**About this task**: Please retype the records below exactly as they appear, leaving out every picture.

**Data for this task**:
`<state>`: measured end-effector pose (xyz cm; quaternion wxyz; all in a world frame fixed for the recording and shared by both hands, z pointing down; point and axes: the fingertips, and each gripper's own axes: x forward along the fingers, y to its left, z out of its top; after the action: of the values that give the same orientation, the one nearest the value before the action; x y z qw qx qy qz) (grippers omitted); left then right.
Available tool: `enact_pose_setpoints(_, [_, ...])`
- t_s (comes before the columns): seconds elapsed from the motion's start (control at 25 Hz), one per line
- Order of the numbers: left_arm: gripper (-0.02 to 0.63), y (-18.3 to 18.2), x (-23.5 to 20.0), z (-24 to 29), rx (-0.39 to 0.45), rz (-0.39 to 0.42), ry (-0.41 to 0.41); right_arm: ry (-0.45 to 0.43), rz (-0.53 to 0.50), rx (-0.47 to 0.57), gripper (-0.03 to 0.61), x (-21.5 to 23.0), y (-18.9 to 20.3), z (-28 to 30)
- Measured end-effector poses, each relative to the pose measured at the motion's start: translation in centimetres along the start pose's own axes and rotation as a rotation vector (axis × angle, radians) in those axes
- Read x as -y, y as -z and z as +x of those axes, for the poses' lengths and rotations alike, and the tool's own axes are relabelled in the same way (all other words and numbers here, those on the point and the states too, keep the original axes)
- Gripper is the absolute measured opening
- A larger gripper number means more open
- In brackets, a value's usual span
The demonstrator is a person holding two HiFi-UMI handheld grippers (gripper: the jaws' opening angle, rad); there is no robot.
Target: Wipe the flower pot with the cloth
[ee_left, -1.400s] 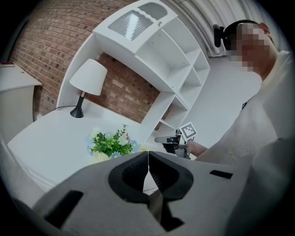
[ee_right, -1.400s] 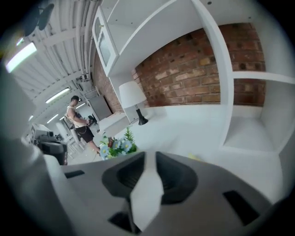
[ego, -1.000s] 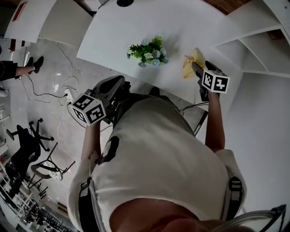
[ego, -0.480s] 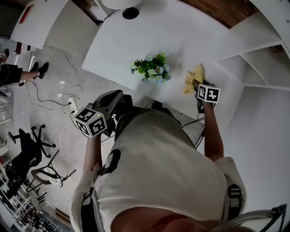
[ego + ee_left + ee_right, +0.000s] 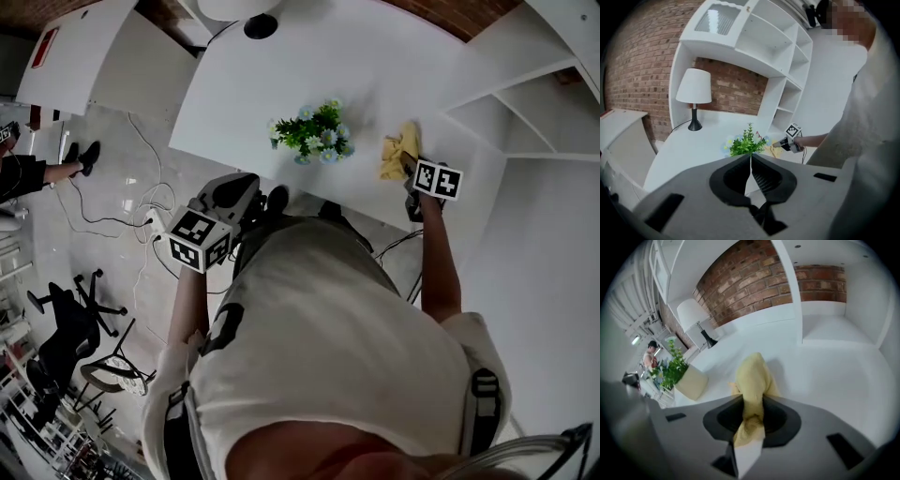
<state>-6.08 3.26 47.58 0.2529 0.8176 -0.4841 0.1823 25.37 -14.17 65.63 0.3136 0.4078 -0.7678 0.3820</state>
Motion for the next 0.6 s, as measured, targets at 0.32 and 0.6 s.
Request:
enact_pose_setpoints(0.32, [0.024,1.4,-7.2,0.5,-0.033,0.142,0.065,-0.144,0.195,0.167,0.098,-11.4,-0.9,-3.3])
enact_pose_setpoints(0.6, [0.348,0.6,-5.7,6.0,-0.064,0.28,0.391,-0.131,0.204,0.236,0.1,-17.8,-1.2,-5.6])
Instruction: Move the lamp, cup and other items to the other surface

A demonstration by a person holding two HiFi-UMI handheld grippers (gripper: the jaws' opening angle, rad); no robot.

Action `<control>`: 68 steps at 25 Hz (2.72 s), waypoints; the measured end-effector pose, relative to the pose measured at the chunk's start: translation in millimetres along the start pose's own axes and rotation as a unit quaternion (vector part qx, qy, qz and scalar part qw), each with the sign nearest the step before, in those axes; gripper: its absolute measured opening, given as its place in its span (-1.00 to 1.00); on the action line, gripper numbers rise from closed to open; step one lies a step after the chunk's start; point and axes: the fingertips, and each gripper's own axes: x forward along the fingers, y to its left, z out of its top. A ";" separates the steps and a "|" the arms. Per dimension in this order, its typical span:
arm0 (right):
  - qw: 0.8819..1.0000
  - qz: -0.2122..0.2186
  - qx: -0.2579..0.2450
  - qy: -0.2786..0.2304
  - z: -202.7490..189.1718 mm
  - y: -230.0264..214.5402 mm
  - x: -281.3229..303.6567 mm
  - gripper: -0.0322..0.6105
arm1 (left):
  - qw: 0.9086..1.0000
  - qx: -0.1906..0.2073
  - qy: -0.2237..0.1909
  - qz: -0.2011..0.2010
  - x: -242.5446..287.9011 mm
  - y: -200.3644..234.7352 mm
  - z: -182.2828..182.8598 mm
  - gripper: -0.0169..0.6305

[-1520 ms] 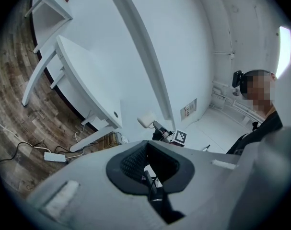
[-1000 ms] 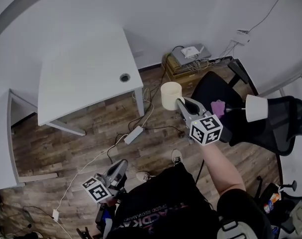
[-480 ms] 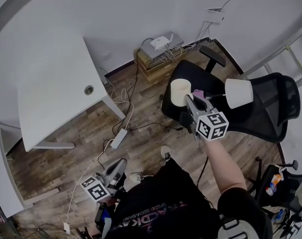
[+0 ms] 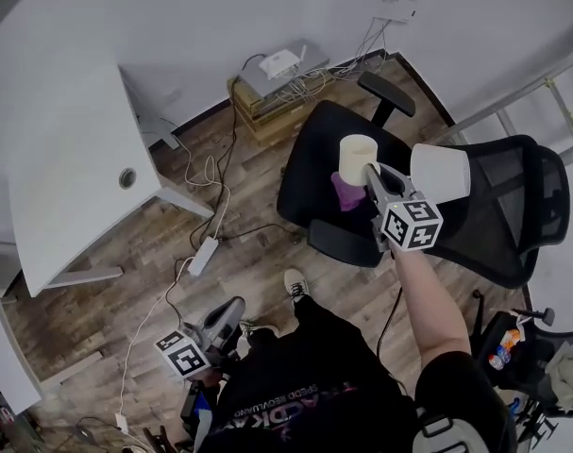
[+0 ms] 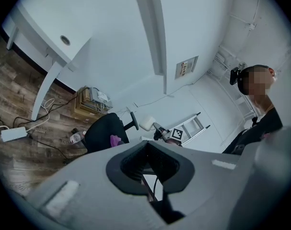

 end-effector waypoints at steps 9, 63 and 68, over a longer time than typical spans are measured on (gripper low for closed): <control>1.000 -0.010 0.016 0.024 -20.3 -73.7 43.4 -0.77 | 0.999 -0.018 0.013 0.029 49.7 2.4 -14.7 -0.95; 0.960 -0.054 0.066 0.267 -253.4 -154.3 171.2 -0.62 | 0.986 -0.057 0.072 0.142 36.9 33.7 -80.7 -0.95; 0.956 -0.062 0.075 0.276 -255.7 -149.1 152.4 -0.61 | 0.989 -0.054 0.065 0.122 35.0 32.8 -76.8 -0.95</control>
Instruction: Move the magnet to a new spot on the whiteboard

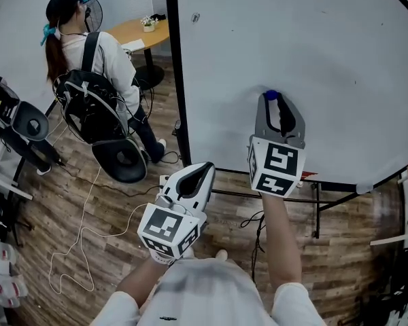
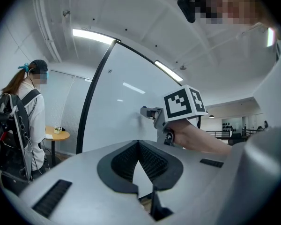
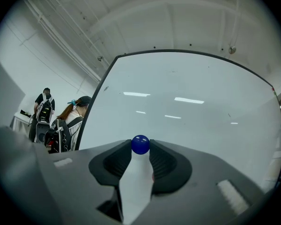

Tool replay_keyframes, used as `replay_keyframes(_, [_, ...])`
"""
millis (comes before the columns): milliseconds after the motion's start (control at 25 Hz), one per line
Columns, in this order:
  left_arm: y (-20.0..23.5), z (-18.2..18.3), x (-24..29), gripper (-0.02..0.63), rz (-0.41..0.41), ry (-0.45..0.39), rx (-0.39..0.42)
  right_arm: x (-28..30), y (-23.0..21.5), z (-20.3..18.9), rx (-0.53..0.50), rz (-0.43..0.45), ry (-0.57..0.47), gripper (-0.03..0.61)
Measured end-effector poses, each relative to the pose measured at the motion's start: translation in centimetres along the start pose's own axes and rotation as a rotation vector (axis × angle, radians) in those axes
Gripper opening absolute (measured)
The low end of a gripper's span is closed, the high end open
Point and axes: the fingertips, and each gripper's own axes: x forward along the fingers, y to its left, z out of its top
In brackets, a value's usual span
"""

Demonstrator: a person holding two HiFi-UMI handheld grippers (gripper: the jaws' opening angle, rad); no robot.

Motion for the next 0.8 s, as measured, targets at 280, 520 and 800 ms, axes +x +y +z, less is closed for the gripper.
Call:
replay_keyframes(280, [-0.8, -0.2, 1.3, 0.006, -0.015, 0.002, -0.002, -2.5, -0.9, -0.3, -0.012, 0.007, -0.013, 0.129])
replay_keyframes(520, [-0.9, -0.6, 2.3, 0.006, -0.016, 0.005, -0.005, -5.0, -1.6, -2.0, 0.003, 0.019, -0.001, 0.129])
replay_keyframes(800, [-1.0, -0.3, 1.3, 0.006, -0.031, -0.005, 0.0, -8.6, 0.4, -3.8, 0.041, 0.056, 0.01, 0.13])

**Output for this exercise**:
`<state>`: measured end-effector pose (xyz cm; quaternion wxyz; all in a world frame fixed for the recording and shared by both hands, z pointing down; point and axes: the fingertips, and each gripper's own axes: x forward along the fingers, y to its left, z out of its top; after the action: of the values that give the same orientation, the one nearest the value before the action; x y z qw qx qy qz) (grippers omitted); left then right.
Available tool: `enact_pose_setpoints(_, [_, ...])`
- t_s (comes before the columns): seconds elapsed from the motion's start (control at 25 Hz), one per line
- Order of the numbers: left_arm: gripper (-0.02 to 0.63), y (-18.3 to 18.2), x (-23.5 to 20.0), z (-24 to 29), rx (-0.39 to 0.45), rz (-0.39 to 0.42), ry (-0.41 to 0.41); right_arm: ry (-0.45 to 0.43), rz (-0.53 to 0.50), rx (-0.47 to 0.57), gripper (-0.03 to 0.61), x (-21.5 to 23.0), y (-18.9 to 20.3), z (-28 to 30)
- Measured end-effector poses, each relative to the pose measured at the motion's start: translation in centimetres along the start pose's own axes and rotation as a rotation vector (axis × angle, radians) in those axes
- Read x as -y, y as -z and z as +x of those axes, for the poses' lengths and rotations alike, and the tool's own axes are relabelled in the same way (all other words and numbers here, those on the point and the states too, keep the original axes)
- Gripper is the absolute measured opening
- A larger gripper number means more open
- In brackets, a value's usual span
The demonstrator is a person holding two HiFi-UMI handheld grippers (gripper: the jaws' opening angle, rad); there is no robot.
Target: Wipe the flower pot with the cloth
[ee_left, -1.400s] 
[ee_right, -1.400s] 
[ego, -1.000s] 
[ego, -0.480s] 
[ego + ee_left + ee_right, +0.000s] 
<state>-6.08 3.26 47.58 0.2529 0.8176 -0.4841 0.1823 25.37 -14.17 65.63 0.3136 0.4078 -0.7678 0.3820</state>
Motion for the next 0.6 s, as measured, targets at 0.32 and 0.6 s.
Request:
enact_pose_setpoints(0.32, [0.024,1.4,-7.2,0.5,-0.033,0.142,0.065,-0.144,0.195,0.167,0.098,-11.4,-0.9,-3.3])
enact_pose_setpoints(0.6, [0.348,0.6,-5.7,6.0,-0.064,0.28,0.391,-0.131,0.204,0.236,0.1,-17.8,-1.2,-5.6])
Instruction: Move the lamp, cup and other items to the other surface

A demonstration by a person holding two HiFi-UMI handheld grippers (gripper: the jaws' opening angle, rad); no robot.

Action `<control>`: 68 steps at 25 Hz (2.72 s), waypoints; the measured end-effector pose, relative to the pose measured at the chunk's start: translation in millimetres along the start pose's own axes and rotation as a unit quaternion (vector part qx, qy, qz and scalar part qw), each with the sign nearest the step before, in those axes; gripper: its absolute measured opening, given as its place in its span (-1.00 to 1.00); on the action line, gripper numbers rise from closed to open; step one lies a step after the chunk's start; point and axes: the fingertips, and each gripper's own axes: x forward along the fingers, y to its left, z out of its top. A ";" separates the steps and a "|" the arms. Per dimension in this order, its typical span:
arm0 (right):
  - qw: 0.8819..1.0000
  - qz: -0.2122..0.2186
  - qx: -0.2579..0.2450
  - qy: -0.2786..0.2304
  - z: -202.7490..189.1718 mm
  - y: -230.0264..214.5402 mm
  - x: -281.3229..303.6567 mm
  - gripper: -0.0322..0.6105
arm1 (left):
  - qw: 0.9086..1.0000
  - qx: -0.1906..0.2073
  - qy: -0.2237..0.1909
  - qz: -0.2011..0.2010
  - x: -242.5446..287.9011 mm
  - y: -200.3644..234.7352 mm
  - z: -182.2828..182.8598 mm
  - gripper: -0.0169..0.6305

[-1520 ms] 
[-1000 ms] 
[-480 ms] 
[+0 ms] 
[+0 ms] 

 end-effector waypoints at steps 9, 63 and 68, over a longer time than typical spans are measured on (gripper low for closed): <control>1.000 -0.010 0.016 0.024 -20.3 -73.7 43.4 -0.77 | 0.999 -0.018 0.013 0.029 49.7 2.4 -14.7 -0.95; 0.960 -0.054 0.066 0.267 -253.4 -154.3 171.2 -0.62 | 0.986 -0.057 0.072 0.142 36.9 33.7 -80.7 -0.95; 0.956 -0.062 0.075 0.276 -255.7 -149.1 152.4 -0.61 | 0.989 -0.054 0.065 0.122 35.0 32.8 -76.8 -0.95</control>
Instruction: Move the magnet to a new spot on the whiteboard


Tool replay_keyframes, used as `replay_keyframes(_, [_, ...])`
"""
millis (comes before the columns): milliseconds after the motion's start (control at 25 Hz), one per line
Columns, in this order:
  left_arm: y (-20.0..23.5), z (-18.2..18.3), x (-24..29), gripper (-0.02..0.63), rz (-0.41..0.41), ry (-0.45..0.39), rx (-0.39..0.42)
  right_arm: x (-28..30), y (-23.0..21.5), z (-20.3..18.9), rx (-0.53..0.50), rz (-0.43..0.45), ry (-0.57..0.47), gripper (-0.03..0.61)
Measured end-effector poses, each relative to the pose measured at the motion's start: translation in centimetres along the start pose's own axes and rotation as a rotation vector (axis × angle, radians) in those axes
Gripper opening absolute (measured)
The low end of a gripper's span is closed, the high end open
Point and axes: the fingertips, and each gripper's own axes: x forward along the fingers, y to its left, z out of its top
In brackets, a value's usual span
"""

Demonstrator: a person holding two HiFi-UMI handheld grippers (gripper: the jaws' opening angle, rad); no robot.

Motion for the next 0.8 s, as measured, targets at 280, 520 and 800 ms, axes +x +y +z, less is closed for the gripper.
Call:
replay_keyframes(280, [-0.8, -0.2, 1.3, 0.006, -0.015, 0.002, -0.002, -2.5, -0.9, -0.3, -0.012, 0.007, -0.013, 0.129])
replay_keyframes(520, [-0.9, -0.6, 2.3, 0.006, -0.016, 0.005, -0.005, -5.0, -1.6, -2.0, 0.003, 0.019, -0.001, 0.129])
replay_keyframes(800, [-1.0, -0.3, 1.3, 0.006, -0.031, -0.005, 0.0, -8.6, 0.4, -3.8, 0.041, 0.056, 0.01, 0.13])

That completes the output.